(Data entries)

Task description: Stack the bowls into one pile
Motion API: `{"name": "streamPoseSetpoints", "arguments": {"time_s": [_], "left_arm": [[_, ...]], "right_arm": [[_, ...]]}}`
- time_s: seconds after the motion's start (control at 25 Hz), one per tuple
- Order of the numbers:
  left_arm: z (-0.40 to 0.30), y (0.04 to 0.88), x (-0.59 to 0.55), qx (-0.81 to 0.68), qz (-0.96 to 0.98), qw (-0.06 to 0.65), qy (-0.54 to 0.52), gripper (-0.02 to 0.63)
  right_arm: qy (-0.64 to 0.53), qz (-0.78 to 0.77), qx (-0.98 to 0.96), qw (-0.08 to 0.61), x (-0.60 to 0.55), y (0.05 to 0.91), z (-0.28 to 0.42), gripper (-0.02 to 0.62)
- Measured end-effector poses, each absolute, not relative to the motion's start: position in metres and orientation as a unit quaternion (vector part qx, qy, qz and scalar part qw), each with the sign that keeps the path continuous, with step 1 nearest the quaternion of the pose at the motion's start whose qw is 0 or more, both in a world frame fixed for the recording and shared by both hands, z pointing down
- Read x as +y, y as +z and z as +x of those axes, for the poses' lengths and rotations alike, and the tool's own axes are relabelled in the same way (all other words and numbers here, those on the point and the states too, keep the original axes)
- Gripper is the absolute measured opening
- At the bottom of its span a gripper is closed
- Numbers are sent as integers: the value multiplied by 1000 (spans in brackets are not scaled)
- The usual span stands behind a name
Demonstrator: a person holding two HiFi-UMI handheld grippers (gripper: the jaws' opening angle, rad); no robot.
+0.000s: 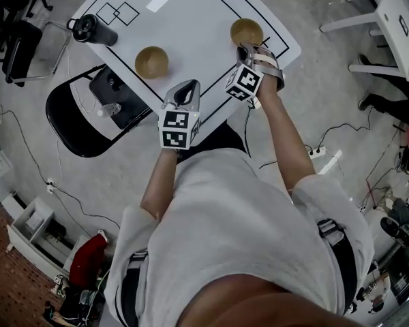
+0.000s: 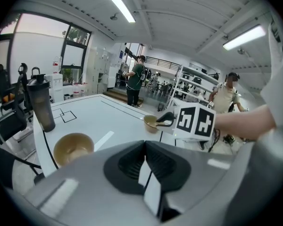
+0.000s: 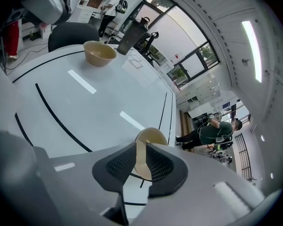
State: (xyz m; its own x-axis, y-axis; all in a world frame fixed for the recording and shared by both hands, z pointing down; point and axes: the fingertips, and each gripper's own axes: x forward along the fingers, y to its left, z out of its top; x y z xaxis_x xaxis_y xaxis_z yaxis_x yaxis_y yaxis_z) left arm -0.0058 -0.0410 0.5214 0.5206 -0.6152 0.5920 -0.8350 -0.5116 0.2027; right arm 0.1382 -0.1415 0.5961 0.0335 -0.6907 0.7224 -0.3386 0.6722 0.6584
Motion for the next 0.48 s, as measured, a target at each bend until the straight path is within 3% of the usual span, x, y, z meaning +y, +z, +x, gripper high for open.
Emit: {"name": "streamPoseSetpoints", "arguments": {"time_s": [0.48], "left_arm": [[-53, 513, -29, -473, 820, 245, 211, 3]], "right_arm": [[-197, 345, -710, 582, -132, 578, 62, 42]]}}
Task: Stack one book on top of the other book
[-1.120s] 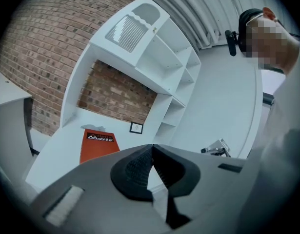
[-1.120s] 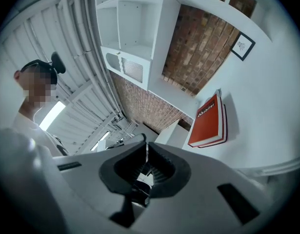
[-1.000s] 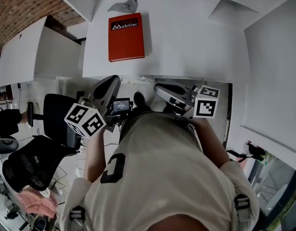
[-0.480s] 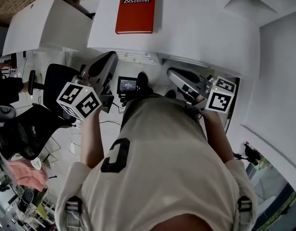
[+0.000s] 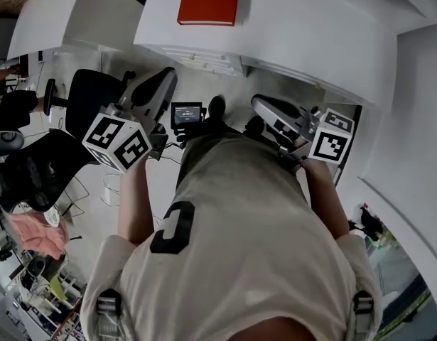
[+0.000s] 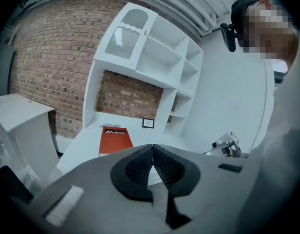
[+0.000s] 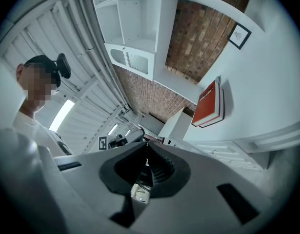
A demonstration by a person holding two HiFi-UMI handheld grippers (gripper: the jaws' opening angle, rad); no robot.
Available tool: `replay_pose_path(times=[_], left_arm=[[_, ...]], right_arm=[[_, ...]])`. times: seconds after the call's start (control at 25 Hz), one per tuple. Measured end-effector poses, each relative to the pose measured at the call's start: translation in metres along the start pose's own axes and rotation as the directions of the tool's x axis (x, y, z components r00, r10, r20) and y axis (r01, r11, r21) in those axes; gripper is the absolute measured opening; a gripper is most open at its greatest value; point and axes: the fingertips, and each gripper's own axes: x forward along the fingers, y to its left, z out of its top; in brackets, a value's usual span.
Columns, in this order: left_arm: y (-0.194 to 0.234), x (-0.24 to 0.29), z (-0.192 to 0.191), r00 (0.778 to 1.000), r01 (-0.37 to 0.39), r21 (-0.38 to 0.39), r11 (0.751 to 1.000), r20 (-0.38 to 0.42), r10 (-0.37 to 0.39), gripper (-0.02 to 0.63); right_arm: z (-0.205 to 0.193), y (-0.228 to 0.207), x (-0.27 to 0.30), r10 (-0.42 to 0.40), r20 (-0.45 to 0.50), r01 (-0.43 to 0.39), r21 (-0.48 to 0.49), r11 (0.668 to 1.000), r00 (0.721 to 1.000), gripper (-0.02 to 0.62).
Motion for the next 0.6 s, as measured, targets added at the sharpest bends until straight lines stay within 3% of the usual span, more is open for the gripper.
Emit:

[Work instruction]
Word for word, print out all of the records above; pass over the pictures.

[Response]
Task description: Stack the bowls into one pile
Motion API: `{"name": "streamPoseSetpoints", "arguments": {"time_s": [_], "left_arm": [[_, ...]], "right_arm": [[_, ...]]}}`
- time_s: seconds after the motion's start (control at 25 Hz), one per tuple
- Order of the numbers:
  left_arm: z (-0.40 to 0.30), y (0.04 to 0.88), x (-0.59 to 0.55), qx (-0.81 to 0.68), qz (-0.96 to 0.98), qw (-0.06 to 0.65), qy (-0.54 to 0.52), gripper (-0.02 to 0.63)
  right_arm: qy (-0.64 to 0.53), qz (-0.78 to 0.77), qx (-0.98 to 0.96), qw (-0.08 to 0.61), x (-0.60 to 0.55), y (0.05 to 0.91), z (-0.28 to 0.42), gripper (-0.02 to 0.62)
- Measured end-effector poses, each absolute, not relative to the motion's start: position in metres and orientation as a unit quaternion (vector part qx, qy, qz and scalar part qw), each with the sign that keeps the path continuous, with step 1 nearest the quaternion of the pose at the motion's start whose qw is 0 or more, both in a world frame fixed for the recording and shared by both hands, z pointing down
- Read x as +y, y as +z and z as +x of those axes, for the poses' lengths and rotations alike, and the tool's own axes are relabelled in the same way (all other words and numbers here, those on the point and the states too, keep the original axes)
- Gripper is the absolute measured opening
- At the bottom of its span a gripper is closed
- Numbers are sent as integers: the value multiplied by 1000 (spans in brackets are not scaled)
- The usual span stands behind a name
Demonstrator: a person holding two HiFi-UMI handheld grippers (gripper: the jaws' opening angle, rad); no robot.
+0.000s: 
+0.000s: 
+0.000s: 
State: (xyz m; its own x-axis, y-axis; all in a world frame fixed for the recording and shared by both hands, z pointing down; point and axes: the fingertips, and each gripper's own axes: x forward along the fingers, y to its left, z out of its top; x y z xaxis_x xaxis_y xaxis_z yaxis_x yaxis_y yaxis_z) left arm -0.0058 -0.0410 0.5214 0.5206 -0.6152 0.5920 -0.8350 -0.5116 0.2027; right arm 0.1382 -0.1415 0.5961 0.0335 -0.6907 0.7224 -0.3386 0.6722 0.6584
Motion for the next 0.48 s, as measured, a target at each bend until the straight path is within 3% of the usual span, x, y, z meaning +y, +z, +x, gripper high for open.
Emit: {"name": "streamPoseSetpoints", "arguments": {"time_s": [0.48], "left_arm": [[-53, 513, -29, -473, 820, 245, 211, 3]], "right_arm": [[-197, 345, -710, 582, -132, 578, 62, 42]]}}
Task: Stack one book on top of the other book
[-1.120s] 
[-1.120s] 
[-1.000s] 
[-0.480s] 
[+0.000s] 
[+0.000s] 
[+0.000s] 
A demonstration by a person holding two HiFi-UMI handheld grippers (gripper: the jaws' opening angle, rad); no robot.
Available tool: `replay_pose_path(times=[_], left_arm=[[_, ...]], right_arm=[[_, ...]])`. times: seconds after the call's start (control at 25 Hz), one per tuple. Measured end-effector poses, each relative to the pose measured at the call's start: translation in metres along the start pose's own axes and rotation as the directions of the tool's x axis (x, y, z components r00, r10, r20) and y axis (r01, r11, r21) in those axes; gripper is the absolute measured opening; a gripper is most open at its greatest value; point and axes: the fingertips, and each gripper's own axes: x forward along the fingers, y to its left, z out of its top; in brackets, a value's usual span.
Columns, in this order: left_arm: y (-0.194 to 0.234), x (-0.24 to 0.29), z (-0.192 to 0.191), r00 (0.778 to 1.000), r01 (-0.37 to 0.39), r21 (-0.38 to 0.39), r11 (0.751 to 1.000), r20 (-0.38 to 0.42), r10 (-0.37 to 0.39), gripper (-0.02 to 0.63); right_arm: z (-0.205 to 0.193), y (-0.228 to 0.207), x (-0.27 to 0.30), r10 (-0.42 to 0.40), r20 (-0.45 to 0.50), r01 (-0.43 to 0.39), r21 (-0.48 to 0.49), r11 (0.668 to 1.000), r00 (0.721 to 1.000), gripper (-0.02 to 0.62).
Motion for the next 0.6 s, as measured, targets added at the sharpest bends until straight lines stay within 3% of the usual span, more is open for the gripper.
Emit:

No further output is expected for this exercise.